1. Directional Selection

  • Directional Selection: A type of selection that favors one extreme phenotype over others.

    • population shifts due to one allele/trait being able to survive better in environment and reproduce more successfully than others, leading to a gradual increase in that trait within the population.

    • Example: Mice coloration affected by background color changes.

      • In an environment where dark soil becomes prevalent, darker mice may survive better due to their camouflage against predators.

2. Stabilizing Selection

  • Stabilizing Selection: Favors intermediate variants and acts against extremes.

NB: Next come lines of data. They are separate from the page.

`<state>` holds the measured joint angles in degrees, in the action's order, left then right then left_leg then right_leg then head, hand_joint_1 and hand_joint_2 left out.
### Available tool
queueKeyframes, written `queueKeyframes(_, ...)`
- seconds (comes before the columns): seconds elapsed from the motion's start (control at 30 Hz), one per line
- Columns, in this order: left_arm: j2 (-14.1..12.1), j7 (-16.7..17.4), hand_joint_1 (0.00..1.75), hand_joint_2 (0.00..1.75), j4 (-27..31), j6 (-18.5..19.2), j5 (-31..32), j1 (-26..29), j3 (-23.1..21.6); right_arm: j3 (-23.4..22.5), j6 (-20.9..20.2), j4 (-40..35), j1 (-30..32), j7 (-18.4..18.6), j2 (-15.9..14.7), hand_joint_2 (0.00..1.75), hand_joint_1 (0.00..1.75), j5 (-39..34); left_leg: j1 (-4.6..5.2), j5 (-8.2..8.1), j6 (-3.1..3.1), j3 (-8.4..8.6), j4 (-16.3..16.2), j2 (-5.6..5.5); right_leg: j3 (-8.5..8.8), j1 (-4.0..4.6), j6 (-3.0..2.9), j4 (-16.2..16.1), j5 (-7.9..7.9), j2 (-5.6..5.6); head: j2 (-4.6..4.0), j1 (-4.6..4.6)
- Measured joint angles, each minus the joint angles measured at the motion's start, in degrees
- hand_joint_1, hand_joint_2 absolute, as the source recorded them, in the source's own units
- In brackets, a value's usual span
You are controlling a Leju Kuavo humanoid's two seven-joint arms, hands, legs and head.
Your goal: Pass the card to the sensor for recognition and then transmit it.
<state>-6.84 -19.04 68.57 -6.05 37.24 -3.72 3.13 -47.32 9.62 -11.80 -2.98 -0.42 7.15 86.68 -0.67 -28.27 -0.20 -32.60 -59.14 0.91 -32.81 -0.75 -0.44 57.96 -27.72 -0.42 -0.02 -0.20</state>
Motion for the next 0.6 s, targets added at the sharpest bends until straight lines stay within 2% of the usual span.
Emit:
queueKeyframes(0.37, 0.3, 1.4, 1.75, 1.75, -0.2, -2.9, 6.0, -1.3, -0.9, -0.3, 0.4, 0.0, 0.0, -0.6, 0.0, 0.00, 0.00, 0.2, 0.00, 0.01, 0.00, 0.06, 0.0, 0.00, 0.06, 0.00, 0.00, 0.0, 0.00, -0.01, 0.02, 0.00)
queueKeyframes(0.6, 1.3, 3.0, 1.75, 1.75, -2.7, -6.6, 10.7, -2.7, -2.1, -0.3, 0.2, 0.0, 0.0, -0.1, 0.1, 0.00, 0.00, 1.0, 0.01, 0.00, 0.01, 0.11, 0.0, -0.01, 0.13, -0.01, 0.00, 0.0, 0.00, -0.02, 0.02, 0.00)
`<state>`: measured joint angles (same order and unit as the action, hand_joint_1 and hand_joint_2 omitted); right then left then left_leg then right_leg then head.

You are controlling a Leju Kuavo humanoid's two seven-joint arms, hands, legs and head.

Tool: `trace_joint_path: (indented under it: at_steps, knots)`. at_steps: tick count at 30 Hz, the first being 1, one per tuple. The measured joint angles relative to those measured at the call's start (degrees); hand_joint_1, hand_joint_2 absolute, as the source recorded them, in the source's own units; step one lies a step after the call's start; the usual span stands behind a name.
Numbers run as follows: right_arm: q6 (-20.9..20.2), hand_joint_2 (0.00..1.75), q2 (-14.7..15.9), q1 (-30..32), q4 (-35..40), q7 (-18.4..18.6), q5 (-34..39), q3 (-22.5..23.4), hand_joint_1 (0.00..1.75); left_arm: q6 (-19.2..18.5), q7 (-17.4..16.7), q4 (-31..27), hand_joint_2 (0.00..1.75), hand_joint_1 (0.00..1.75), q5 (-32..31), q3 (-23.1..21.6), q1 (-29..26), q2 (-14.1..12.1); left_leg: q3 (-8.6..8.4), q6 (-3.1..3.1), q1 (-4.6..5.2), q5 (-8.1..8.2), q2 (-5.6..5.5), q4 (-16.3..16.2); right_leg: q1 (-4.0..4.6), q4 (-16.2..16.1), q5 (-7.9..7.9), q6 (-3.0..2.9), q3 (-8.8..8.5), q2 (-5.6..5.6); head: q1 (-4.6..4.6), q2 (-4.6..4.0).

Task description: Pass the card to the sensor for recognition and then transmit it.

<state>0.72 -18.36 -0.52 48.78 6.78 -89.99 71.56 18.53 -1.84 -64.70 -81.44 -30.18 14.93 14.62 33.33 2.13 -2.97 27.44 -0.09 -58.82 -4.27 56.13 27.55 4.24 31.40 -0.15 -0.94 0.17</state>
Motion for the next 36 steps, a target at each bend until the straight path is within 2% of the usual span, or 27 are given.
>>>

  • Example: Human birth weights.

    • Distribution of birth weights shows that weights between 6-8 pounds are optimal for survival, while weights that are too low (underweight) or too high (overweight) reduce survival chances due to complications for both the baby and mother.

3. Disruptive Selection

  • Disruptive Selection: Favors individuals at both extremes of the phenotypic range over intermediates.

  • Example: Darwin's finches.

    • In environments where either small or large seeds are available but not medium-sized seeds, individuals with either very small or very large beaks are favored over those with intermediate beak sizes.